More than that, Ghossein and colleagues hope this reclassification may encourage other cancer specialists to downgrade very indolent forms of some common cancers – such as prostate, breast and lung – to benign.
The incidence of thyroid cancer has been rising partly due to early detection of tumours that are indolent or non-progressing, despite the presence of certain cellular abnormalities that are traditionally considered cancerous, explains senior investigator Dr Yuri Nikiforov, professor of pathology at the University of Pittsburgh School of Medicine.
“This phenomenon is known as overdiagnosis,” Nikiforov says. “To my knowledge, this is the first time in the modern era a type of cancer is being reclassified as a non-cancer. I hope that it will set an example for other expert groups to address nomenclature of various cancer types that have indolent behaviour to prevent inappropriate and costly treatment.”

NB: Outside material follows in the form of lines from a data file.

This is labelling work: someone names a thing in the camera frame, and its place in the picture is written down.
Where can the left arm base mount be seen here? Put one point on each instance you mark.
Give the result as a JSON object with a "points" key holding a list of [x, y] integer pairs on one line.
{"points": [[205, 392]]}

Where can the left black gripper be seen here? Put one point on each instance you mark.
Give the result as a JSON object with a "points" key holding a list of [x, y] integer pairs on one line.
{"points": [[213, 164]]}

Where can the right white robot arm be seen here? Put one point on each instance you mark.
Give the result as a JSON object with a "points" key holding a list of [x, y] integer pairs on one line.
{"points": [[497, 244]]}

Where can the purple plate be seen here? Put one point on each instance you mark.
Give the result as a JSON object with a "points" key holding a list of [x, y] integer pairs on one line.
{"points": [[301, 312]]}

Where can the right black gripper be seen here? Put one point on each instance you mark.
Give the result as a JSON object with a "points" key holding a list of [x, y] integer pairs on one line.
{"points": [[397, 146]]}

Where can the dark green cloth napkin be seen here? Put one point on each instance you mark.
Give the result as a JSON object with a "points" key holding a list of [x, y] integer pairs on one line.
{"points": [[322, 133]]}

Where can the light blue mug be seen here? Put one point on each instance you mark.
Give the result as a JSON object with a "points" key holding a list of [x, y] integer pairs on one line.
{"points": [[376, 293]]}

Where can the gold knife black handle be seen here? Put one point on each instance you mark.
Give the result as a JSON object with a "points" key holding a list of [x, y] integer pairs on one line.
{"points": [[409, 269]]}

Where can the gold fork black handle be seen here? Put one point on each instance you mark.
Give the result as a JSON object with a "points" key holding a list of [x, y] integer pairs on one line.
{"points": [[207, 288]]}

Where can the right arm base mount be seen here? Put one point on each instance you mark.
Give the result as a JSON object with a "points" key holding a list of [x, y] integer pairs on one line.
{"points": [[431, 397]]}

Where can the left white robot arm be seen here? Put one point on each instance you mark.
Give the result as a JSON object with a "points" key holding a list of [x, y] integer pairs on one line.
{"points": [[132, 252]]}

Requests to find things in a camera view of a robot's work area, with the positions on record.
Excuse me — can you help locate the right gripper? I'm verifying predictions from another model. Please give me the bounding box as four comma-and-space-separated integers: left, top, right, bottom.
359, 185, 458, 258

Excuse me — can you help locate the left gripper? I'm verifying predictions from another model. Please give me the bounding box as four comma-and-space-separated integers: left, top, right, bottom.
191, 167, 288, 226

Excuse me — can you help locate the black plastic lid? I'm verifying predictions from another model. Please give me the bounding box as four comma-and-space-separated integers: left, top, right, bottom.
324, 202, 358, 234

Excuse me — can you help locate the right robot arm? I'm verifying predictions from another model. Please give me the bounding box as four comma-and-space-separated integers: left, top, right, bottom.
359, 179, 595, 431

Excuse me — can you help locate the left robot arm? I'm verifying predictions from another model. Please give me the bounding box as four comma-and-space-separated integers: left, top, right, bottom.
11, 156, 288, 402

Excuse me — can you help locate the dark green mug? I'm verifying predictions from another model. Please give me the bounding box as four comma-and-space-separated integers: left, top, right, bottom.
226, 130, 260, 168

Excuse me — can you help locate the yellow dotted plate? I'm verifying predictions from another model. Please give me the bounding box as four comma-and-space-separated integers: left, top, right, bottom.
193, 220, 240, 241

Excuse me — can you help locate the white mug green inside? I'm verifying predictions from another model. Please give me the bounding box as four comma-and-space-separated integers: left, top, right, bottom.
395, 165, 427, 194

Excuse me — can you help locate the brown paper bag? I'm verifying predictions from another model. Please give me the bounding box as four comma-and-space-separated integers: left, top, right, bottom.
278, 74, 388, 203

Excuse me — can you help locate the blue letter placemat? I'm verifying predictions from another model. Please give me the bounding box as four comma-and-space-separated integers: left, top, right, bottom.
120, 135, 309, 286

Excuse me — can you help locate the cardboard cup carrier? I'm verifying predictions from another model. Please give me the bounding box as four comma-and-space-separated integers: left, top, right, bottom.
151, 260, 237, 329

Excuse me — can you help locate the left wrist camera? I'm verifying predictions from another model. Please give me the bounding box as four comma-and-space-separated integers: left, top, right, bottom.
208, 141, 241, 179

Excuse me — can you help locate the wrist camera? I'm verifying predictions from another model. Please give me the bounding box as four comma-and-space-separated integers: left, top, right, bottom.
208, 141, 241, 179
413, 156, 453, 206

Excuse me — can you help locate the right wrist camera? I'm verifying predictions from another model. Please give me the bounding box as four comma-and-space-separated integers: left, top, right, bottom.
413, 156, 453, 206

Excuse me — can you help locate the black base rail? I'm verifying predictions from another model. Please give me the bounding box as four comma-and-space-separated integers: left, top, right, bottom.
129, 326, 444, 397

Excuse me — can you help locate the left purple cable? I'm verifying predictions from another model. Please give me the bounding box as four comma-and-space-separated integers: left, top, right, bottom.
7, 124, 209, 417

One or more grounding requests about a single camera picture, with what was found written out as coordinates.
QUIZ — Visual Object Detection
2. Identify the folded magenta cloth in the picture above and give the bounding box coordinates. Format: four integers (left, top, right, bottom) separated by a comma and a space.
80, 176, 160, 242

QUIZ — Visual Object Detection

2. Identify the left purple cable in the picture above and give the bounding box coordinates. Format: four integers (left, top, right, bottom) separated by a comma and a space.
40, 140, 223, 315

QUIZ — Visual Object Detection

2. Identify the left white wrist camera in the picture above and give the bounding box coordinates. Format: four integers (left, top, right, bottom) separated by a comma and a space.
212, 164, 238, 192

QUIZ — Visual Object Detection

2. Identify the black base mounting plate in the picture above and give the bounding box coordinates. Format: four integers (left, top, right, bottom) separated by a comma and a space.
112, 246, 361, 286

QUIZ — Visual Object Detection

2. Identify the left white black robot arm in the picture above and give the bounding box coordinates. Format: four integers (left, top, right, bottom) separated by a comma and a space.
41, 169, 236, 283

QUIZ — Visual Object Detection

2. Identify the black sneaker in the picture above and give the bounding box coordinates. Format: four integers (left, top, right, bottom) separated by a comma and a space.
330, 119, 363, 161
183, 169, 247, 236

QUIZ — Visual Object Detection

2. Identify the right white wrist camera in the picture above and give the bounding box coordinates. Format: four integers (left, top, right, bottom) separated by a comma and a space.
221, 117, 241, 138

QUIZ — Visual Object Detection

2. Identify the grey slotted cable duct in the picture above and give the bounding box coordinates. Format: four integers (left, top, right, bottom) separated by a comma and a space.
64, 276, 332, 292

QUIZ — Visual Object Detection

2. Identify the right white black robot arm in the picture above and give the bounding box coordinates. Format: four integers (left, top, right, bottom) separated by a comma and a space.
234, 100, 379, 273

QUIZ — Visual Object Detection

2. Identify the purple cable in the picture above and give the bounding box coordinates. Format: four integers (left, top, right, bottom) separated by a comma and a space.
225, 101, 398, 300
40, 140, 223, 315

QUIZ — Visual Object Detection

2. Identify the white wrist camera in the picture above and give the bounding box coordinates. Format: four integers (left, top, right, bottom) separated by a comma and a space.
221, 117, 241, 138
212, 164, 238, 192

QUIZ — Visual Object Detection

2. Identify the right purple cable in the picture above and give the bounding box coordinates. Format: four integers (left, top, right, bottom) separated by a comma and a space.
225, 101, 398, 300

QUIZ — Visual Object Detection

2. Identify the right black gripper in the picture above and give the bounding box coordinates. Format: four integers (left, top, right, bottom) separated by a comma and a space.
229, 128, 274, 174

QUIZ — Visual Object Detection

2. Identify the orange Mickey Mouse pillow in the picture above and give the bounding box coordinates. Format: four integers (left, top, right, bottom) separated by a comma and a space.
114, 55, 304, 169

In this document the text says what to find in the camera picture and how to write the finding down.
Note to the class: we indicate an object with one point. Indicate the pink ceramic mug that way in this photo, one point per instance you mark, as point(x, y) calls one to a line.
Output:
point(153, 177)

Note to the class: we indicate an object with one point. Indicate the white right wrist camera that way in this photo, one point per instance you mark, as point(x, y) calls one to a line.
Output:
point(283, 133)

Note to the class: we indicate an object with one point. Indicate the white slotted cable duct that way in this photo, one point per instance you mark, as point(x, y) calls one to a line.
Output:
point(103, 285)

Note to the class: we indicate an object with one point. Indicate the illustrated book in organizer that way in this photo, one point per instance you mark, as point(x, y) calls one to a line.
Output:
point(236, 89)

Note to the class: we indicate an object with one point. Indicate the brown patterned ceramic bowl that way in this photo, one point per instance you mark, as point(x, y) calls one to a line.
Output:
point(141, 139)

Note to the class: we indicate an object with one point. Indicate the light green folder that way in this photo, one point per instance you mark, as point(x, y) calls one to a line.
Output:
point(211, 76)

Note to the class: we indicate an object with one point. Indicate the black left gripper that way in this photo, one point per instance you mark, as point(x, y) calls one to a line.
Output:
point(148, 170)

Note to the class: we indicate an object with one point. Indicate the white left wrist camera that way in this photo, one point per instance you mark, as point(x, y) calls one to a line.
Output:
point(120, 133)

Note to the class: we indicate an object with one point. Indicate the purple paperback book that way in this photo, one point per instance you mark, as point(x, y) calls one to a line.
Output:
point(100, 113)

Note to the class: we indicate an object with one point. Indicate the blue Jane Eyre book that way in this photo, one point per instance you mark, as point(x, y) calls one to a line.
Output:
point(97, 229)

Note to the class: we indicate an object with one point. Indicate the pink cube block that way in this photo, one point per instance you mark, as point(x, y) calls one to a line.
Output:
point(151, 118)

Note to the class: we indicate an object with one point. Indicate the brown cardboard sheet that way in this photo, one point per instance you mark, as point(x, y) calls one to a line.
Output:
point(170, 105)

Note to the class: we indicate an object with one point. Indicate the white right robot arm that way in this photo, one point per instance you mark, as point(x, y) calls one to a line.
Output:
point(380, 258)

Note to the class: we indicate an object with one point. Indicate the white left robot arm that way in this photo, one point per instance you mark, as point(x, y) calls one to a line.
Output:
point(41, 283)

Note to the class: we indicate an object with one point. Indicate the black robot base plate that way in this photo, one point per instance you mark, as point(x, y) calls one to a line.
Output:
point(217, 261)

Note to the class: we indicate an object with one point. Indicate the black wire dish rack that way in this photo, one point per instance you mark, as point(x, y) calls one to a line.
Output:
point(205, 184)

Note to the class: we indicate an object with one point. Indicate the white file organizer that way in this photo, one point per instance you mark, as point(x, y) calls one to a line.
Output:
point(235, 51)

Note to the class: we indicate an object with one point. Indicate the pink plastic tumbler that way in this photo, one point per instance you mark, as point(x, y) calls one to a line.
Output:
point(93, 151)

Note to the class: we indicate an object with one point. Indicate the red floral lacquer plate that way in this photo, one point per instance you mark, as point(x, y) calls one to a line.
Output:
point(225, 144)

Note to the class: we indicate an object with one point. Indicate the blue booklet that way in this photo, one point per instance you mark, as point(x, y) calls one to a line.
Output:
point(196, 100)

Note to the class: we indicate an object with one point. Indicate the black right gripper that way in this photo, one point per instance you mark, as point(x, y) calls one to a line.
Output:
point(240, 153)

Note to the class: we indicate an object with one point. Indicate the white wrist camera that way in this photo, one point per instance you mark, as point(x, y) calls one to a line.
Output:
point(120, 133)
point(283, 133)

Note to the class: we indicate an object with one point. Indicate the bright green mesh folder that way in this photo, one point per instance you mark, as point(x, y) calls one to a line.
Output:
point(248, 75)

The name change, described in April in JAMA Oncology, is for a type of tumour known as encapsulated follicular variant of papillary thyroid carcinoma (EFVPTC), which has increased in incidence by an estimated two- to three-fold over the past 20 to 30 years and makes up 10 to 20 per cent of all thyroid cancers diagnosed in Europe and North America. Ghossein estimates there are about 23,250 such patients in Asia.
To reflect that it is now known to be non-invasive and has a low risk of occurrence, the tumour has been renamed as “non-invasive follicular thyroid neoplasm with papillary-like nuclear features” (NIFTP). There is no known risk factors for this tumour, which usually presents as a lump in the neck without pain, Ghossein says.
Although studies have shown EFVPTC is not dangerous, it is typically treated as aggressively as other types of thyroid cancer. At the recommendation of the US National Cancer Institute, the expert panel independently reviewed 268 tumour samples diagnosed as EFVPTC from 13 institutions. In a group of more than 100 non-invasive EFVPTCs, there were no recurrences or other manifestations of the disease at a median follow-up of 13 years, the panel found.
The new name cites key features to guide pathologists in diagnosis, but omits the word “cancer”, indicating that it need not be treated with radioactive iodine or other aggressive approaches.
“We determined that if NIFTP is carefully diagnosed, the tumour’s recurrence rate is extremely low, likely less than 1 per cent within the first 15 years,” Nikiforov says. “The cost of treating thyroid cancer in 2013 was estimated to exceed US$1.6 billion in the US. Not only does the reclassification eliminate the psychological impact of the diagnosis of ‘cancer,’ it reduces the likelihood of complications of total thyroid removal, and the overall cost of health care.”